---- RECORDS FOR THE EXERCISE

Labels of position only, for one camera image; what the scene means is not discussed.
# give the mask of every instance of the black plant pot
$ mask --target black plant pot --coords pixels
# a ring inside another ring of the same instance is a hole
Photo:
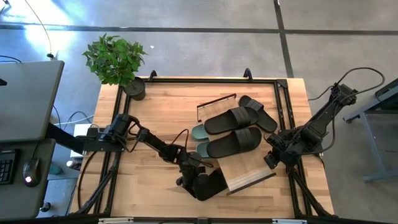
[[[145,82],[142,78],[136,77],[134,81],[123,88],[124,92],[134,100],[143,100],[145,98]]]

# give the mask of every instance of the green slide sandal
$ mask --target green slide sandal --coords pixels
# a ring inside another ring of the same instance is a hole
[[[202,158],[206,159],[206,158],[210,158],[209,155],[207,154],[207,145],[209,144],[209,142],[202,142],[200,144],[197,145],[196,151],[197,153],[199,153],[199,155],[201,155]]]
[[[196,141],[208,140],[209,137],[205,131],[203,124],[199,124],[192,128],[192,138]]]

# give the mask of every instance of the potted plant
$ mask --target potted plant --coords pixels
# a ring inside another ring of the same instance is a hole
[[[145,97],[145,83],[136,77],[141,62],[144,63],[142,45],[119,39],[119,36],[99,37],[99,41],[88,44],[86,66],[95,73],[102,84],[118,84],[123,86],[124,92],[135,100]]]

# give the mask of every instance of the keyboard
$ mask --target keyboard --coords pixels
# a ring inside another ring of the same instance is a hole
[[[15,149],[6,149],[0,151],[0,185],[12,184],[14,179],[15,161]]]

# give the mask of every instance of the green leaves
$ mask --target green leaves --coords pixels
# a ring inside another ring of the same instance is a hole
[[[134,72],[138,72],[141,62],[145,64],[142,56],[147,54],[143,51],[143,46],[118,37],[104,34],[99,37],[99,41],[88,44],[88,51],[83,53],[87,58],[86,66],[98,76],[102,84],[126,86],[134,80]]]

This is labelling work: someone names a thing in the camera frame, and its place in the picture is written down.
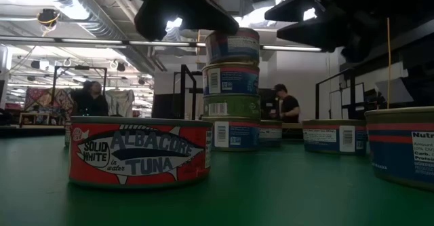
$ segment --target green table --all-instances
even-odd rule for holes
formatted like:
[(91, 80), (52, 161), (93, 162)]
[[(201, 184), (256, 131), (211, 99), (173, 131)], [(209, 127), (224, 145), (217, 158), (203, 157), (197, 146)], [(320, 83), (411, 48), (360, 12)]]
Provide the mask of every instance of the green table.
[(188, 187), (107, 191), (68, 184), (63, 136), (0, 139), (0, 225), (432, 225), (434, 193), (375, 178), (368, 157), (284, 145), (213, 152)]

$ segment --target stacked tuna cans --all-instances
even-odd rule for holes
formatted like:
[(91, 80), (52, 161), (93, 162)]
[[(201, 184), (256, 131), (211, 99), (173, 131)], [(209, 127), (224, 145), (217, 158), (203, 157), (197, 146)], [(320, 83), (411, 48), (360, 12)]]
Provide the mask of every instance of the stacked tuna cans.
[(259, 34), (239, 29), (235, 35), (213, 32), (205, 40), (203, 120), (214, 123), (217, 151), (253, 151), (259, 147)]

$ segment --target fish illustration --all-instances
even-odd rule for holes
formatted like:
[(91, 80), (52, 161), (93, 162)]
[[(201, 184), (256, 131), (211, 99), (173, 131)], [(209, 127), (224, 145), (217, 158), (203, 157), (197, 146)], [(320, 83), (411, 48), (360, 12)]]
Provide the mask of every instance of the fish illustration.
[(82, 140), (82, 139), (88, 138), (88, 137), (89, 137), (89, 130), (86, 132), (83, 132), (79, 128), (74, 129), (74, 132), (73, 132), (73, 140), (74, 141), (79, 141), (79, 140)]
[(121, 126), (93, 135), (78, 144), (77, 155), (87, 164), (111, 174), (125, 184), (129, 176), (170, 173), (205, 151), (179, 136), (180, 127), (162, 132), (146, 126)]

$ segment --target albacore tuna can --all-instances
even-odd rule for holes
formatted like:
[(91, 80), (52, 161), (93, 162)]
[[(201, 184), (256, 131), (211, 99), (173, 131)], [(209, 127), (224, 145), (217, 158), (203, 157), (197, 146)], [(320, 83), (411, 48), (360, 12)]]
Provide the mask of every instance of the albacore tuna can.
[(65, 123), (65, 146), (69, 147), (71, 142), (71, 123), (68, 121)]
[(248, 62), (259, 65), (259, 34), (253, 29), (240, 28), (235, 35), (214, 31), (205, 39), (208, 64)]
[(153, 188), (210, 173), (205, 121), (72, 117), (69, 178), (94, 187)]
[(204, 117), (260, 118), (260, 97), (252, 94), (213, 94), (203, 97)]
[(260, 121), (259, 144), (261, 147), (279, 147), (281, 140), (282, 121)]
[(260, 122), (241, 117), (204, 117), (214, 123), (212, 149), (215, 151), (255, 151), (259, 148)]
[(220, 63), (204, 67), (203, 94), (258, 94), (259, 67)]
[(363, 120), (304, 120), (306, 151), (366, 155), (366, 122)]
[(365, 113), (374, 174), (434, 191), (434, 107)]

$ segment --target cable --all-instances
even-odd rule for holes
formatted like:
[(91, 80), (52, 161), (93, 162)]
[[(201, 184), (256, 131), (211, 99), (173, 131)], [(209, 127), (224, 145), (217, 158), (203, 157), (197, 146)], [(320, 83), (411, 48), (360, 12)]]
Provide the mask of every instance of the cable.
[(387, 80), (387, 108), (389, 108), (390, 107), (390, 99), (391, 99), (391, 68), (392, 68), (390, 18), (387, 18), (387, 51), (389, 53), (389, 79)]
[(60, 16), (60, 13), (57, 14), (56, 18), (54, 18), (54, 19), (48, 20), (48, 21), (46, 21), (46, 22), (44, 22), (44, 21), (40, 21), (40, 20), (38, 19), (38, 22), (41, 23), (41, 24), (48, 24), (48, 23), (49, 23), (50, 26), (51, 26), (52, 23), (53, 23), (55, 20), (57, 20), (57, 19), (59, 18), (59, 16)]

--------
---- RECORDS FOR THE EXERCISE

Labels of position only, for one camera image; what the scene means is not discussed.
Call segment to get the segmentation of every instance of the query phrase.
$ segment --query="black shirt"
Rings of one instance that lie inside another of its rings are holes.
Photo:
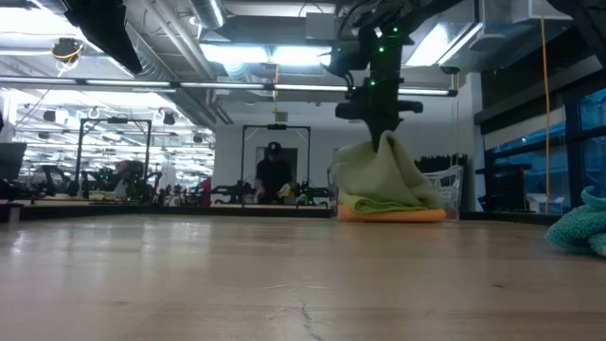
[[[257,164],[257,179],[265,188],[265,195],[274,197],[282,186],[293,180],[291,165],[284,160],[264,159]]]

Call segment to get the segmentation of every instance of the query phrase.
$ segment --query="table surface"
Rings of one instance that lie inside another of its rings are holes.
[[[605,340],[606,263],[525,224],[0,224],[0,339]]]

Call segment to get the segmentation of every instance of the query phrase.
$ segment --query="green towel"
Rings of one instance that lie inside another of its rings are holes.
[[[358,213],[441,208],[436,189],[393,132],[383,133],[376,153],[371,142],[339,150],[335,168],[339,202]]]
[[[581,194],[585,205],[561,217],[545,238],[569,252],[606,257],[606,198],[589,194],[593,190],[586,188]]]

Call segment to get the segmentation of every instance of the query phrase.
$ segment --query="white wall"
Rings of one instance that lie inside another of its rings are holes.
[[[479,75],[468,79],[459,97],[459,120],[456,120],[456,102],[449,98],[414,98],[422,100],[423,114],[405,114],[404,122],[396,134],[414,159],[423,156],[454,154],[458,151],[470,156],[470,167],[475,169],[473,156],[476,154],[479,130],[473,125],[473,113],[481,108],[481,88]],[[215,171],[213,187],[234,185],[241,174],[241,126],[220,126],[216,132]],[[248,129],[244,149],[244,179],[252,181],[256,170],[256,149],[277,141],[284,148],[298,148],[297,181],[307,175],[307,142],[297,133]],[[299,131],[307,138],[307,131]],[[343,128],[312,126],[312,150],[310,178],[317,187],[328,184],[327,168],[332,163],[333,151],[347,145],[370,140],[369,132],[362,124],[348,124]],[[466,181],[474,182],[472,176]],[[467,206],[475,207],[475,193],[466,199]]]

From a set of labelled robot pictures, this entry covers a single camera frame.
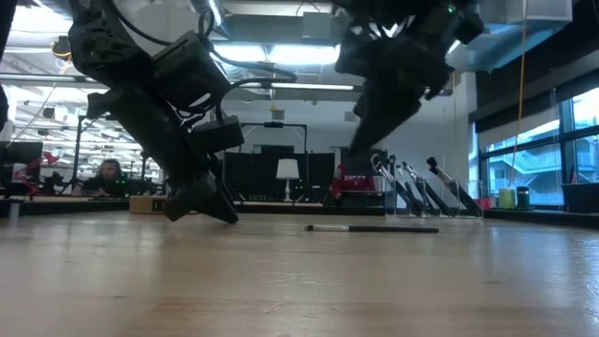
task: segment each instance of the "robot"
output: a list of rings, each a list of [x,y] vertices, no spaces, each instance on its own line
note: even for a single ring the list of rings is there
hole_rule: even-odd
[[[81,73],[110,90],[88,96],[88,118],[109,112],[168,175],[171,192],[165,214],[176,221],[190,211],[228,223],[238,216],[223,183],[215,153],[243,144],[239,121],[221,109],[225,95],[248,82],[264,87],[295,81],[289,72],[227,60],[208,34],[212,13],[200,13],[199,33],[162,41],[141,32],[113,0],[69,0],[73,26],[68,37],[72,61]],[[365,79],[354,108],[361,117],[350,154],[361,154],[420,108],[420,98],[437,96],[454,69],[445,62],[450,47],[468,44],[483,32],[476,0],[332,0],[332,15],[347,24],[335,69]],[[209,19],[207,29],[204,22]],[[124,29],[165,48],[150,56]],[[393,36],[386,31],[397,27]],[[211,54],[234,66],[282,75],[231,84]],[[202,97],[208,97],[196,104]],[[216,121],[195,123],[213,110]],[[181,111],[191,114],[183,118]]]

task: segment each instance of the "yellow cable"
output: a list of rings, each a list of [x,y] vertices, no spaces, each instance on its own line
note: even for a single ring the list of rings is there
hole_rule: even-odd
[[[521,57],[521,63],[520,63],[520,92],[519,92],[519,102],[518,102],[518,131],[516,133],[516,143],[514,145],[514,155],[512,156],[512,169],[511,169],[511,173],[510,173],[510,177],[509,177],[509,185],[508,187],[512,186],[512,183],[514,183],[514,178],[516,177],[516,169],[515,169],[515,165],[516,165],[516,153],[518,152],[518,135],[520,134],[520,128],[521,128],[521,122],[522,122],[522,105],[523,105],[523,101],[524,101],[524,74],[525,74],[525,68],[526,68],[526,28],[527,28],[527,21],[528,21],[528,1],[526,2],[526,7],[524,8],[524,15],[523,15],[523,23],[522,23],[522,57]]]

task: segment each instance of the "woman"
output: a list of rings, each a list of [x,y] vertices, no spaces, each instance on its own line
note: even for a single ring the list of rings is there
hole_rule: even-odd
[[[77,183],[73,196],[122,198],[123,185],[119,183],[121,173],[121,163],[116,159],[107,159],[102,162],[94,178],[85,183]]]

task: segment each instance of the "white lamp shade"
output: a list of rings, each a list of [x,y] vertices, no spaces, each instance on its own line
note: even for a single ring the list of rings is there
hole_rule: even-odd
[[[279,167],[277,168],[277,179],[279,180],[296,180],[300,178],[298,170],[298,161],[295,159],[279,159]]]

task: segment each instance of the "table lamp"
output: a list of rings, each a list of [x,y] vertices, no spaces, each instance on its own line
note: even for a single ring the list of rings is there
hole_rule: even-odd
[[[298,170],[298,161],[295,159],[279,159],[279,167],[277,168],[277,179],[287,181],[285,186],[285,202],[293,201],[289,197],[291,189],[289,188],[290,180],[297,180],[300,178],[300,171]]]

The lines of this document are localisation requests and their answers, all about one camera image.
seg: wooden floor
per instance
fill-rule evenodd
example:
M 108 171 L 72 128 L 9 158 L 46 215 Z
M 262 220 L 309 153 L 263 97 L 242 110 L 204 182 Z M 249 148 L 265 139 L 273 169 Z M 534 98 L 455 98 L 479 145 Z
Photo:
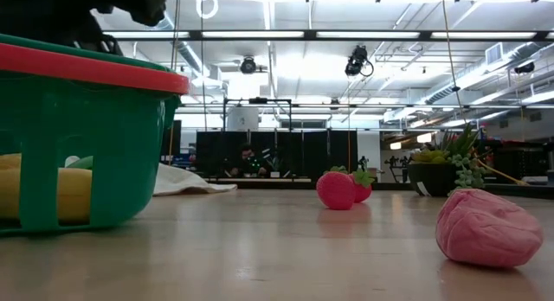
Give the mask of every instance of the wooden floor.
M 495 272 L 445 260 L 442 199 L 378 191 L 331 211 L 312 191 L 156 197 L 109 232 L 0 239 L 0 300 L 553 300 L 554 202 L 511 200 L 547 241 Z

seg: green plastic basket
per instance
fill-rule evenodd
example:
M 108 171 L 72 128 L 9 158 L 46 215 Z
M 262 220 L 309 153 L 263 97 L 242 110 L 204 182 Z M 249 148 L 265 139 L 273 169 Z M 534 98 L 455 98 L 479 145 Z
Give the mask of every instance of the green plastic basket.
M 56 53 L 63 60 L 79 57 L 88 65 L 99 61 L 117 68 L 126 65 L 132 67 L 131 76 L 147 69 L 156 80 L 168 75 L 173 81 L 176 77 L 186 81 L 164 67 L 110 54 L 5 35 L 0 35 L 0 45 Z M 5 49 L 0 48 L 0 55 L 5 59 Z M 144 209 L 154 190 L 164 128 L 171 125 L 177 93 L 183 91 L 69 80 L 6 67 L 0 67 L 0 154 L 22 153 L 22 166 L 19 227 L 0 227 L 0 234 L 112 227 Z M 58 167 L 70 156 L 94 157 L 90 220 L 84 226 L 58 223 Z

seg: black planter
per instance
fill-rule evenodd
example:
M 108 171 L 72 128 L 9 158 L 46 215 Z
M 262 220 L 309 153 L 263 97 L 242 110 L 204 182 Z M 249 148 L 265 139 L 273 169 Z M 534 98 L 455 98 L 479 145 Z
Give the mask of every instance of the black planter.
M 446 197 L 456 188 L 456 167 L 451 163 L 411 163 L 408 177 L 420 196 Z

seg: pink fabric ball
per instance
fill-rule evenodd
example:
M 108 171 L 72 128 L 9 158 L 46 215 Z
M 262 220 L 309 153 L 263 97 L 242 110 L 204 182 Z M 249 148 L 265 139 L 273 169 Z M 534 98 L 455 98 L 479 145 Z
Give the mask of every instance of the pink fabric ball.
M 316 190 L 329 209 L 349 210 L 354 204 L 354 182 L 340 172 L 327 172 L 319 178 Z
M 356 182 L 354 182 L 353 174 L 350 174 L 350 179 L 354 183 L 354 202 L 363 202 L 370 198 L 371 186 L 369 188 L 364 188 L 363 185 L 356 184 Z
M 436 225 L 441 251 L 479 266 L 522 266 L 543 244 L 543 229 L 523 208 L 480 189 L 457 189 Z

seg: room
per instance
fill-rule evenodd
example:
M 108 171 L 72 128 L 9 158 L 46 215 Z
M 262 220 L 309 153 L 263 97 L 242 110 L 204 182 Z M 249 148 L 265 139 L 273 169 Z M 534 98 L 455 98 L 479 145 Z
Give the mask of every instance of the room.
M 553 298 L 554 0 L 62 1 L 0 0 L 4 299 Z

--------

• **WHAT YOU NEED TO DO**
Reproduce every line of the records containing the string "instances".

• **SOLVED EXERCISE**
$ segment --target green table --all-instances
$ segment --target stacked tuna cans --all-instances
$ segment --target fish illustration --all-instances
$ segment --target albacore tuna can --all-instances
$ segment --target cable --all-instances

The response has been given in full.